Başta tarafsız olduğunu iddia ederek, “barış”tan dem vuranların, kuru üzüntülerini bildirdiği şehidlerin otopsi raporlarını okumadığından eminim. Musallaya yatırılan aziz naaşın üzerinde kaç mermi deliği olduğunu tahmin dahi edemezler. Silah arkadaşları tarafından omuzlanıp, top arabasıyla çekilen tabutun içindeki bedenin hangi uzuvlarının eksik olduğunu, ailesi dahi göremediği için onların söylenecek sözü yoktur.
Vurulması üzerinden iki gün geçmesine rağmen, yıkanan şehidin bedeninden halen kanın aktığını hiç görmedikleri için sözleri bitmiştir. Kefene sarıldığı halde, beyaz kumaşın kırmızı renge dönüştüğünün fotoğrafını çekemedikleri için susarlar. Sadece çivi ile çakılmaz bazı tabutlar. Kesin emire rağmen asla açılmaması için lehimlenir bazen. İçindekini doğurup, büyüten anasından, alnından öpüp yolcu eden babasından, koynunda yatan karısından bile saklanır son hali... Kısacası “soğuk yüzünü son defa görme” hakları ellerinden alınır ailenin...
Bir torba içinde şahsi eşyaları verilir aileye.
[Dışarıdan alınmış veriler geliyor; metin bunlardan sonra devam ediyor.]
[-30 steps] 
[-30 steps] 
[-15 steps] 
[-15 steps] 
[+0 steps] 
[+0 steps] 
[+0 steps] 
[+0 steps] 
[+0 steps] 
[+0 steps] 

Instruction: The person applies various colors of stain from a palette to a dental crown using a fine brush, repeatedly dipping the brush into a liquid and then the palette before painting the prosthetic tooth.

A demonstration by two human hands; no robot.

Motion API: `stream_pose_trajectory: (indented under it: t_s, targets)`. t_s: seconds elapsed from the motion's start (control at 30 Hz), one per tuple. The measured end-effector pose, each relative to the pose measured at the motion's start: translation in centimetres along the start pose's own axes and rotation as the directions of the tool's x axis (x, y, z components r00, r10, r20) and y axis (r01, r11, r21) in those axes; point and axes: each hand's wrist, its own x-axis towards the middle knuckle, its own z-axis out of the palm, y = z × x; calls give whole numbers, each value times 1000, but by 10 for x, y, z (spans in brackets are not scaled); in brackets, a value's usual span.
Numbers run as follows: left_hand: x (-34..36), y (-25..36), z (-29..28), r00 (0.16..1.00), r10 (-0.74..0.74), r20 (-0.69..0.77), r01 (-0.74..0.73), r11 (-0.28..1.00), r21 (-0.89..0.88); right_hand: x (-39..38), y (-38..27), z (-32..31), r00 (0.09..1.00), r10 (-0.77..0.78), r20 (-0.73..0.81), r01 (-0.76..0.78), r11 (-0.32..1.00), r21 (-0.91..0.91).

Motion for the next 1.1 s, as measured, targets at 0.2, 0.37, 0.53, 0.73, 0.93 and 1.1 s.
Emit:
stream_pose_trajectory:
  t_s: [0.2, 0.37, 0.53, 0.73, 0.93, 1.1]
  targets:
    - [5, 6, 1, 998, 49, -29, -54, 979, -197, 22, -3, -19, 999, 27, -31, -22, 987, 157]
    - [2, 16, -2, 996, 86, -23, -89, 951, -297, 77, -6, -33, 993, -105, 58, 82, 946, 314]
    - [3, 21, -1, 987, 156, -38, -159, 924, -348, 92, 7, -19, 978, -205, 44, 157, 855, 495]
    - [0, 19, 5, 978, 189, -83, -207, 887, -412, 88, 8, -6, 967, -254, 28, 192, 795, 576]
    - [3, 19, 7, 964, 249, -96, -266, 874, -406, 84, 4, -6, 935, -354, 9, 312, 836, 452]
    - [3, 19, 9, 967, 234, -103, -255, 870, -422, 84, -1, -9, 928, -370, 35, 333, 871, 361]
Cüzdanından çıkan birkaç resim, yarım paket sigara ile, iple örülmüş ucuz çakmağı ve bozuk paraları...
Yırtılmış, kan içinde kalmış üniformasından, ayağındaki postalları her askerin vasiyetine rağmen, plastik poşetin içine konup imha edilir.
Televizyon ve gazeteler şehid fotoğraflarını yayınlarken, yaralanıp hastahanede tedavi gören gaziler unutulmuştur. Şehidler kurtulmuş toprağa verilmiştir. Ama kalan gazilerin kolları-bacakları kopmuş, gözleri kör olduğu için onların her gün öldüğünü hatırlamaz çoğunluk. Dün koğuşta yan yana yattığı, dağda ekmeğini paylaştığı, yavuklularına dair sırlarını bildikleri silah arkadaşlarının tabutla tezkere alıp gidişiyle yapayalnız kalan askerin yaşadığını bilmez çoğunluk. Şehid veren birliğin, sonuna kadar taşıyacağı travmayı, doktorların hiç biri tedavi edemez. Aylarca, yıllarca lokanta önünden geçemeyen, et yiyemeyen askerin halini bilmeyen için, söz bitmiştir öyle mi?
Daha söz bitmedi...
Bugüne kadar geldiği gibi, bugünden sonra da şehidler gelecek, edecek sözü olmayanlara inat söylemeye devam edeceğiz!